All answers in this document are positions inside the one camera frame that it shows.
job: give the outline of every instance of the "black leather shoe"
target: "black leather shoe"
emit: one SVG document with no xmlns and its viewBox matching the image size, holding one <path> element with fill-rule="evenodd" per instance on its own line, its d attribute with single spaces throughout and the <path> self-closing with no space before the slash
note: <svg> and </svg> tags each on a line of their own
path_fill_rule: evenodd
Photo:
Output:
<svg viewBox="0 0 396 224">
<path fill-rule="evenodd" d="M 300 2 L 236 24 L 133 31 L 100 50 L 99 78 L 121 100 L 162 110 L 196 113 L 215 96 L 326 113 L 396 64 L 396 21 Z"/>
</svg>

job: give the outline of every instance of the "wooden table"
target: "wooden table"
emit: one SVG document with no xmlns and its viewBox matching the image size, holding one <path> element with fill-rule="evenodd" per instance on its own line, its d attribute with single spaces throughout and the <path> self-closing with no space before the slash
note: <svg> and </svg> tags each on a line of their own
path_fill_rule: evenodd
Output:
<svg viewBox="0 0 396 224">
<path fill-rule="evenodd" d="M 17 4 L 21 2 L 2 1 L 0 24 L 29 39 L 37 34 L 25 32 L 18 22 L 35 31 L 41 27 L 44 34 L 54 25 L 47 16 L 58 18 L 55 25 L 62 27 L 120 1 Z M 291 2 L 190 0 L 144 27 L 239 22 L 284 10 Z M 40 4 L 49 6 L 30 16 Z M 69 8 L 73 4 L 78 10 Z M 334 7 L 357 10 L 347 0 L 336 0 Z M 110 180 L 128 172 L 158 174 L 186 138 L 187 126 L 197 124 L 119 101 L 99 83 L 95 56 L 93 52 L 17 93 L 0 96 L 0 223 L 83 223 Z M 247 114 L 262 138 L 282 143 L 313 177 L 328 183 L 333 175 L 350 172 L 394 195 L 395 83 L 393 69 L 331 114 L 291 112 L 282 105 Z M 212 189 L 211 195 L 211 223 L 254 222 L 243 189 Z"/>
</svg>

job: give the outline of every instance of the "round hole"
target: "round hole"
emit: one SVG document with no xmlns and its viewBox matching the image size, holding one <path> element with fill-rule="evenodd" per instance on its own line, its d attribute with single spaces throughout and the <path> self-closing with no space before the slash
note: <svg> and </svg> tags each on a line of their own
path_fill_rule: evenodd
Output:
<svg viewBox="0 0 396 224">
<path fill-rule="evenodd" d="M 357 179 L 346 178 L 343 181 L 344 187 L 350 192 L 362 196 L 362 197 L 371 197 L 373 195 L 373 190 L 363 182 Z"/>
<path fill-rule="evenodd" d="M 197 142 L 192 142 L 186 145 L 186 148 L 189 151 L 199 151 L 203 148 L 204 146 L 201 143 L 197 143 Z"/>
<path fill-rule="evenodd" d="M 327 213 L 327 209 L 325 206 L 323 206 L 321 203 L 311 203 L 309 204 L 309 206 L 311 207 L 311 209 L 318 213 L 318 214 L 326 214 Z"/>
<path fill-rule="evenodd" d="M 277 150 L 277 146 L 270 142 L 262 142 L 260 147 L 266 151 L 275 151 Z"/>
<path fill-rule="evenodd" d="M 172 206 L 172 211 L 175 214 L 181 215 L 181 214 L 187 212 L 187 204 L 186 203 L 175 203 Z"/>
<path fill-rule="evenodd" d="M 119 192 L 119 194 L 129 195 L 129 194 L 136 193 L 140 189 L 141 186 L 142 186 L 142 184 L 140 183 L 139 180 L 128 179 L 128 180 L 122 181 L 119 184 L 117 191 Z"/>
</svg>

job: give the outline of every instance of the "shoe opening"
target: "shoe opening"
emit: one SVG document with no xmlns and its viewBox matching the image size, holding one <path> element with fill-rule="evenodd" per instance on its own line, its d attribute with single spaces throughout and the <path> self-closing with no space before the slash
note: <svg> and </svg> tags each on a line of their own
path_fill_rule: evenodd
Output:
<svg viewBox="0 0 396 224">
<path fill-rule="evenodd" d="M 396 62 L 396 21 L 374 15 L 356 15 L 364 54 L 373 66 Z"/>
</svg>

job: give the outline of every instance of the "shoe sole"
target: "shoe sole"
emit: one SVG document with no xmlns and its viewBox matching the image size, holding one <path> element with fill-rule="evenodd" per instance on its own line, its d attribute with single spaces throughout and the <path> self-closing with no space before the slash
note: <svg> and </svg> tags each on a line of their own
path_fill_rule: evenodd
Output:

==========

-- EXERCISE OBJECTIVE --
From top to bottom, repeat the material above word for word.

-- ANSWER TO THE PROBLEM --
All answers in this document are positions inside the one camera frame that it shows.
job: give the outline of every instance of the "black leather shoe"
target: "black leather shoe"
emit: one SVG document with no xmlns and its viewBox matching the image size, holding one <path> element with fill-rule="evenodd" per instance on its own line, its d attribute with single spaces throughout and the <path> self-closing with no space before the slash
note: <svg> and </svg> tags each on a line of their own
path_fill_rule: evenodd
Photo:
Output:
<svg viewBox="0 0 396 224">
<path fill-rule="evenodd" d="M 300 2 L 236 24 L 133 31 L 100 50 L 99 78 L 121 100 L 162 110 L 196 113 L 215 96 L 326 113 L 396 64 L 396 21 Z"/>
</svg>

job: give the outline of every instance of the "wooden table"
target: "wooden table"
emit: one SVG document with no xmlns and its viewBox matching the image size, holding one <path> element with fill-rule="evenodd" per instance on its own line, its d attribute with single spaces throughout and the <path> self-closing with no space before the slash
note: <svg> and </svg> tags each on a line of their own
path_fill_rule: evenodd
Output:
<svg viewBox="0 0 396 224">
<path fill-rule="evenodd" d="M 17 4 L 21 2 L 2 1 L 0 24 L 29 39 L 37 34 L 25 32 L 18 22 L 35 31 L 41 27 L 44 34 L 54 25 L 47 16 L 58 18 L 55 25 L 62 27 L 120 1 Z M 291 2 L 190 0 L 144 27 L 239 22 L 284 10 Z M 40 4 L 49 6 L 30 16 Z M 69 8 L 73 4 L 78 10 Z M 334 7 L 357 10 L 347 0 L 336 0 Z M 110 180 L 128 172 L 158 174 L 186 138 L 187 126 L 197 124 L 119 101 L 99 83 L 95 56 L 93 52 L 17 93 L 0 96 L 0 223 L 83 223 Z M 247 114 L 262 138 L 282 143 L 313 177 L 328 183 L 333 175 L 350 172 L 394 195 L 395 83 L 393 69 L 331 114 L 291 112 L 282 105 Z M 212 189 L 211 195 L 211 223 L 254 222 L 243 189 Z"/>
</svg>

job: give the outline of every instance of the "round hole"
target: "round hole"
emit: one SVG document with no xmlns and its viewBox matching the image size, holding one <path> element with fill-rule="evenodd" per instance on its own line, its d attribute with single spaces throughout and the <path> self-closing with no space before the slash
note: <svg> and </svg> tags each on a line of their own
path_fill_rule: evenodd
Output:
<svg viewBox="0 0 396 224">
<path fill-rule="evenodd" d="M 357 179 L 346 178 L 343 181 L 344 187 L 350 192 L 362 196 L 362 197 L 371 197 L 373 195 L 373 190 L 363 182 Z"/>
<path fill-rule="evenodd" d="M 197 142 L 192 142 L 186 145 L 186 148 L 189 151 L 199 151 L 203 148 L 204 146 L 201 143 L 197 143 Z"/>
<path fill-rule="evenodd" d="M 327 213 L 327 209 L 325 206 L 323 206 L 321 203 L 311 203 L 309 204 L 309 206 L 311 207 L 311 209 L 318 213 L 318 214 L 326 214 Z"/>
<path fill-rule="evenodd" d="M 277 150 L 277 146 L 270 142 L 262 142 L 260 147 L 266 151 L 275 151 Z"/>
<path fill-rule="evenodd" d="M 172 206 L 172 211 L 175 214 L 181 215 L 181 214 L 187 212 L 187 204 L 186 203 L 175 203 Z"/>
<path fill-rule="evenodd" d="M 119 192 L 119 194 L 129 195 L 129 194 L 136 193 L 140 189 L 141 186 L 142 186 L 142 184 L 140 183 L 139 180 L 128 179 L 128 180 L 122 181 L 119 184 L 117 191 Z"/>
</svg>

job: give the outline of every instance of the "shoe opening"
target: "shoe opening"
emit: one SVG document with no xmlns and its viewBox matching the image size, holding one <path> element with fill-rule="evenodd" per instance on its own line, its d attribute with single spaces throughout and the <path> self-closing with no space before the slash
note: <svg> and </svg> tags each on a line of their own
path_fill_rule: evenodd
Output:
<svg viewBox="0 0 396 224">
<path fill-rule="evenodd" d="M 396 62 L 396 21 L 374 15 L 356 15 L 364 54 L 373 66 Z"/>
</svg>

job: give the outline of every instance of the "shoe sole"
target: "shoe sole"
emit: one SVG document with no xmlns and its viewBox matching the image size, holding one <path> element with fill-rule="evenodd" per instance on its own line, its d attribute with single spaces throughout and the <path> self-closing with no space before the slash
note: <svg> and </svg> tags each on a line of their own
path_fill_rule: evenodd
Output:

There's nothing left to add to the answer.